Prompt: Only the text of the records belongs in the answer; the pictures must be dropped.

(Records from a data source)
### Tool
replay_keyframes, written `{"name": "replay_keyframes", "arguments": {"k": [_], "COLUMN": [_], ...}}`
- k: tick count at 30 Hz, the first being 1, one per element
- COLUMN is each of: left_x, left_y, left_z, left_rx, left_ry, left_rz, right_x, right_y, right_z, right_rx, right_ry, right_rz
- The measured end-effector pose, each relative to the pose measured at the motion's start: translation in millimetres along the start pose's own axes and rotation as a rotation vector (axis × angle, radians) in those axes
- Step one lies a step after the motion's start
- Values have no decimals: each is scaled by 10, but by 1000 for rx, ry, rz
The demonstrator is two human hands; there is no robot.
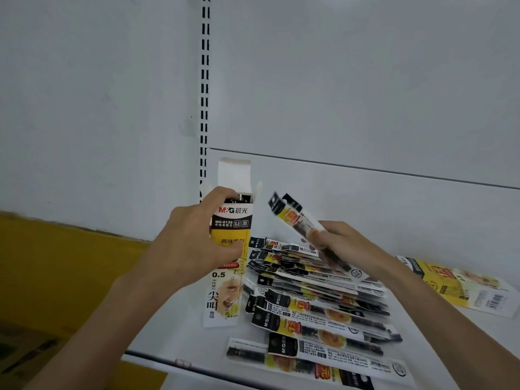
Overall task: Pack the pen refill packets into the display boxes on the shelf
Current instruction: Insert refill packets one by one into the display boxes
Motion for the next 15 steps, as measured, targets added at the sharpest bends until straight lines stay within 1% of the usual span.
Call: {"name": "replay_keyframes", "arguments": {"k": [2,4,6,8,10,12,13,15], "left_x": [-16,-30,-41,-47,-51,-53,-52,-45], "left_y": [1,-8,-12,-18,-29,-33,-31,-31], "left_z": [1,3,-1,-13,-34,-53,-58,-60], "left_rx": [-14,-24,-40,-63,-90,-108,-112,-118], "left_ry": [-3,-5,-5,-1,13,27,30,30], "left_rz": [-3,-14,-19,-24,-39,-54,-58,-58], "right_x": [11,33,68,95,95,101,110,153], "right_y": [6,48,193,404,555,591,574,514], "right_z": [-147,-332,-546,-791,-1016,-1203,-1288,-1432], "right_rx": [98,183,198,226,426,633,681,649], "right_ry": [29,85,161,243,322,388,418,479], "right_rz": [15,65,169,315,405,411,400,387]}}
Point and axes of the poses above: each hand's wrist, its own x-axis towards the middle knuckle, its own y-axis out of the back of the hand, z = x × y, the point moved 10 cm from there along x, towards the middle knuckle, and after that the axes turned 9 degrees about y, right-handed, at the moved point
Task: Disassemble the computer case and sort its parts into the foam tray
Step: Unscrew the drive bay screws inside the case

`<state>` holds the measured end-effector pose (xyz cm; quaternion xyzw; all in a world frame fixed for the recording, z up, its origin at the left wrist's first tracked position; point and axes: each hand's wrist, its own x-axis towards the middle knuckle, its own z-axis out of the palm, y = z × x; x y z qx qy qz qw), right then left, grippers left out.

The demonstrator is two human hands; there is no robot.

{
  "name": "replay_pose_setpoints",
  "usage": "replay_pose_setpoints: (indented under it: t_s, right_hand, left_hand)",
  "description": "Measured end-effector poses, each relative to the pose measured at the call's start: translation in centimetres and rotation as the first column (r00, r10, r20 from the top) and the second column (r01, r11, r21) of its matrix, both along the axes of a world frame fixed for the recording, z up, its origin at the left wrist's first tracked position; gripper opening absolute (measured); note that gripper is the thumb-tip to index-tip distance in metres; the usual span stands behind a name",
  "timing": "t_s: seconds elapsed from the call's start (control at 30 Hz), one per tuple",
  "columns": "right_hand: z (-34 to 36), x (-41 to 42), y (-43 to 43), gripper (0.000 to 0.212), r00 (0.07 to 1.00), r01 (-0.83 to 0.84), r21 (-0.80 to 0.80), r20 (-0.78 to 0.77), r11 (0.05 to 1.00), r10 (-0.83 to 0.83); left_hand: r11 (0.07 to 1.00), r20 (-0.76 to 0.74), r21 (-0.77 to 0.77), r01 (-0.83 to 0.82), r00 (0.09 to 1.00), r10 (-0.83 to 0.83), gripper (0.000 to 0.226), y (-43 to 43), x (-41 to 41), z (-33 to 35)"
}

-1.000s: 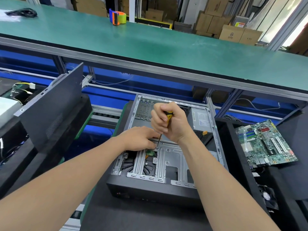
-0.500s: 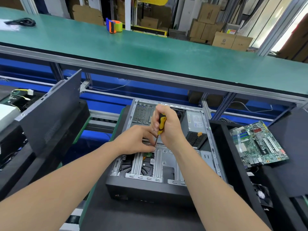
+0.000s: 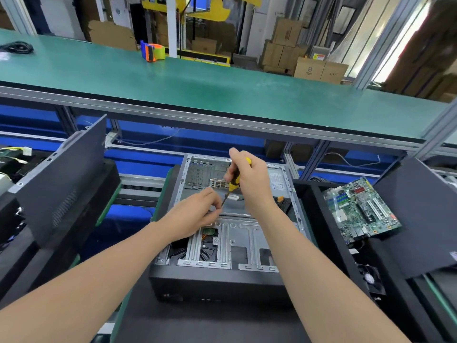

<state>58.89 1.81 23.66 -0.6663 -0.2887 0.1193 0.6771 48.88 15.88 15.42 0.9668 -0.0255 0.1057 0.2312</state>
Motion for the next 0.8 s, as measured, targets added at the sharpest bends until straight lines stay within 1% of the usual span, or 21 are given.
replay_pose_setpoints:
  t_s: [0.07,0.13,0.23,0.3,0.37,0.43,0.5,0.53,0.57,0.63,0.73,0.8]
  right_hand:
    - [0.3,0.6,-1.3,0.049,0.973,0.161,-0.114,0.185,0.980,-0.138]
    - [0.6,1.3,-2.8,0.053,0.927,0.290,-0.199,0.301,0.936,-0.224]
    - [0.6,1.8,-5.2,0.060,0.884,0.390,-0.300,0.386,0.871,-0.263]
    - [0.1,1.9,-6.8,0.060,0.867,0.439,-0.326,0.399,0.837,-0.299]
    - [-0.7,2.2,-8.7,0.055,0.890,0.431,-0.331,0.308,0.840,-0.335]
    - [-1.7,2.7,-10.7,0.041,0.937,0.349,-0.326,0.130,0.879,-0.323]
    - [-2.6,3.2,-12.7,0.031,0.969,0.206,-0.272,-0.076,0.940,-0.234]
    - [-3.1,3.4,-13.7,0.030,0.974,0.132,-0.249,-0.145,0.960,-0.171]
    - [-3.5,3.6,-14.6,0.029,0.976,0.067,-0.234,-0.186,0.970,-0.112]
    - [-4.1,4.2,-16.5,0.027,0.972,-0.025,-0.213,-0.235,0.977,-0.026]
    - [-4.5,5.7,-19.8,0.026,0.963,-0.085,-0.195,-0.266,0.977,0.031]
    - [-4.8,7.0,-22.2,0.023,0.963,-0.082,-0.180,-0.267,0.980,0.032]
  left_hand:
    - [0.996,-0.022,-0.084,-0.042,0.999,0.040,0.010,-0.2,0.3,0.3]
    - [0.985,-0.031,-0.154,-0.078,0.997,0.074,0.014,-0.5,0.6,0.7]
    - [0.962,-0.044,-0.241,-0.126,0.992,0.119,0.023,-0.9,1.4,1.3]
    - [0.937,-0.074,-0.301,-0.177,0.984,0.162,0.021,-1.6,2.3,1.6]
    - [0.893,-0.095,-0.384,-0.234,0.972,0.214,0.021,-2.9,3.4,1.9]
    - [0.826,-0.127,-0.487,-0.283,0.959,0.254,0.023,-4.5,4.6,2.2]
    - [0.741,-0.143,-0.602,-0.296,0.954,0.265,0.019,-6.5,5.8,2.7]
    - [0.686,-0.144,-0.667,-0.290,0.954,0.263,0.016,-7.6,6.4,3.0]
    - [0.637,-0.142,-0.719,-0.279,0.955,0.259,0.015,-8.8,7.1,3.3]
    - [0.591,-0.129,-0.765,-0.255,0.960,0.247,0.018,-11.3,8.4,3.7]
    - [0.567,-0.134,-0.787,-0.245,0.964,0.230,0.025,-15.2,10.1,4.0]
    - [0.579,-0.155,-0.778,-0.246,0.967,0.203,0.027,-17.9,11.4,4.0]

Exercise response:
### Tool
replay_keyframes, written `{"name": "replay_keyframes", "arguments": {"k": [_], "COLUMN": [_], ...}}`
- k: tick count at 30 Hz, the first being 1, one per element
- COLUMN is each of: left_x, left_y, left_z, left_rx, left_ry, left_rz, right_x, right_y, right_z, right_rx, right_ry, right_rz
- The measured end-effector pose, each relative to the pose measured at the motion's start: translation in millimetres along the start pose's own axes and rotation as a rotation vector (axis × angle, radians) in those axes
- Step one lies a step after the motion's start
- Values have no decimals: each is scaled by 10, but by 1000 for rx, ry, rz
The demonstrator is two human hands; there is no robot.
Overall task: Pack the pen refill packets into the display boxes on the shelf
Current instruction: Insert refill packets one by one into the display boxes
Motion for the next 15 steps, as measured, targets added at the sharpest bends until straight lines stay within 1% of the usual span.
Call: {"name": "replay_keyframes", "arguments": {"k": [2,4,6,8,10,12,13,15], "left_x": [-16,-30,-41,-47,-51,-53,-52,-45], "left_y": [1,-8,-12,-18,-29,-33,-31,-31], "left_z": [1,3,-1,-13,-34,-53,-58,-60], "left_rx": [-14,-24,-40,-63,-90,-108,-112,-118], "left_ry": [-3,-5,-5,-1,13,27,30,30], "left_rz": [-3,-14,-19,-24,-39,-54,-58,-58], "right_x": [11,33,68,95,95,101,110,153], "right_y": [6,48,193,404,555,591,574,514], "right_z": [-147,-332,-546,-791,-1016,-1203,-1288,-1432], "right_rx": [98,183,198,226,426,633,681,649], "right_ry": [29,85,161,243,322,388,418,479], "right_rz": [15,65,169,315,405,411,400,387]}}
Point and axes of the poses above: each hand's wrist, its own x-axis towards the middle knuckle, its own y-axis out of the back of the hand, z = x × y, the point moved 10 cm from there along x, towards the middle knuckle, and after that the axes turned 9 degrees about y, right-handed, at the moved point
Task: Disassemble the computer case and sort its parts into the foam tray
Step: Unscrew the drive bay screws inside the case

`<state>` holds the measured end-effector pose (xyz cm; quaternion xyzw; all in a world frame fixed for the recording, z up, its origin at the left wrist's first tracked position; point and axes: each hand's wrist, its own x-axis towards the middle knuckle, its own z-axis out of the palm, y = z × x; x y z qx qy qz qw), right then left, grippers left out.

The demonstrator is two human hands; there is no robot.

{
  "name": "replay_pose_setpoints",
  "usage": "replay_pose_setpoints: (indented under it: t_s, right_hand, left_hand)",
  "description": "Measured end-effector poses, each relative to the pose measured at the call's start: translation in centimetres and rotation as the first column (r00, r10, r20 from the top) and the second column (r01, r11, r21) of its matrix, both along the axes of a world frame fixed for the recording, z up, its origin at the left wrist's first tracked position; gripper opening absolute (measured); note that gripper is the thumb-tip to index-tip distance in metres; the usual span stands behind a name",
  "timing": "t_s: seconds elapsed from the call's start (control at 30 Hz), one per tuple",
  "columns": "right_hand: z (-34 to 36), x (-41 to 42), y (-43 to 43), gripper (0.000 to 0.212), r00 (0.07 to 1.00), r01 (-0.83 to 0.84), r21 (-0.80 to 0.80), r20 (-0.78 to 0.77), r11 (0.05 to 1.00), r10 (-0.83 to 0.83); left_hand: r11 (0.07 to 1.00), r20 (-0.76 to 0.74), r21 (-0.77 to 0.77), r01 (-0.83 to 0.82), r00 (0.09 to 1.00), r10 (-0.83 to 0.83), gripper (0.000 to 0.226), y (-43 to 43), x (-41 to 41), z (-33 to 35)"
}

-1.000s: 
-0.500s: 
+0.000s: 

<state>58.89 1.81 23.66 -0.6663 -0.2887 0.1193 0.6771 48.88 15.88 15.42 0.9668 -0.0255 0.1057 0.2312</state>
Motion for the next 0.8 s, as measured, targets added at the sharpest bends until straight lines stay within 1% of the usual span, or 21 are given.
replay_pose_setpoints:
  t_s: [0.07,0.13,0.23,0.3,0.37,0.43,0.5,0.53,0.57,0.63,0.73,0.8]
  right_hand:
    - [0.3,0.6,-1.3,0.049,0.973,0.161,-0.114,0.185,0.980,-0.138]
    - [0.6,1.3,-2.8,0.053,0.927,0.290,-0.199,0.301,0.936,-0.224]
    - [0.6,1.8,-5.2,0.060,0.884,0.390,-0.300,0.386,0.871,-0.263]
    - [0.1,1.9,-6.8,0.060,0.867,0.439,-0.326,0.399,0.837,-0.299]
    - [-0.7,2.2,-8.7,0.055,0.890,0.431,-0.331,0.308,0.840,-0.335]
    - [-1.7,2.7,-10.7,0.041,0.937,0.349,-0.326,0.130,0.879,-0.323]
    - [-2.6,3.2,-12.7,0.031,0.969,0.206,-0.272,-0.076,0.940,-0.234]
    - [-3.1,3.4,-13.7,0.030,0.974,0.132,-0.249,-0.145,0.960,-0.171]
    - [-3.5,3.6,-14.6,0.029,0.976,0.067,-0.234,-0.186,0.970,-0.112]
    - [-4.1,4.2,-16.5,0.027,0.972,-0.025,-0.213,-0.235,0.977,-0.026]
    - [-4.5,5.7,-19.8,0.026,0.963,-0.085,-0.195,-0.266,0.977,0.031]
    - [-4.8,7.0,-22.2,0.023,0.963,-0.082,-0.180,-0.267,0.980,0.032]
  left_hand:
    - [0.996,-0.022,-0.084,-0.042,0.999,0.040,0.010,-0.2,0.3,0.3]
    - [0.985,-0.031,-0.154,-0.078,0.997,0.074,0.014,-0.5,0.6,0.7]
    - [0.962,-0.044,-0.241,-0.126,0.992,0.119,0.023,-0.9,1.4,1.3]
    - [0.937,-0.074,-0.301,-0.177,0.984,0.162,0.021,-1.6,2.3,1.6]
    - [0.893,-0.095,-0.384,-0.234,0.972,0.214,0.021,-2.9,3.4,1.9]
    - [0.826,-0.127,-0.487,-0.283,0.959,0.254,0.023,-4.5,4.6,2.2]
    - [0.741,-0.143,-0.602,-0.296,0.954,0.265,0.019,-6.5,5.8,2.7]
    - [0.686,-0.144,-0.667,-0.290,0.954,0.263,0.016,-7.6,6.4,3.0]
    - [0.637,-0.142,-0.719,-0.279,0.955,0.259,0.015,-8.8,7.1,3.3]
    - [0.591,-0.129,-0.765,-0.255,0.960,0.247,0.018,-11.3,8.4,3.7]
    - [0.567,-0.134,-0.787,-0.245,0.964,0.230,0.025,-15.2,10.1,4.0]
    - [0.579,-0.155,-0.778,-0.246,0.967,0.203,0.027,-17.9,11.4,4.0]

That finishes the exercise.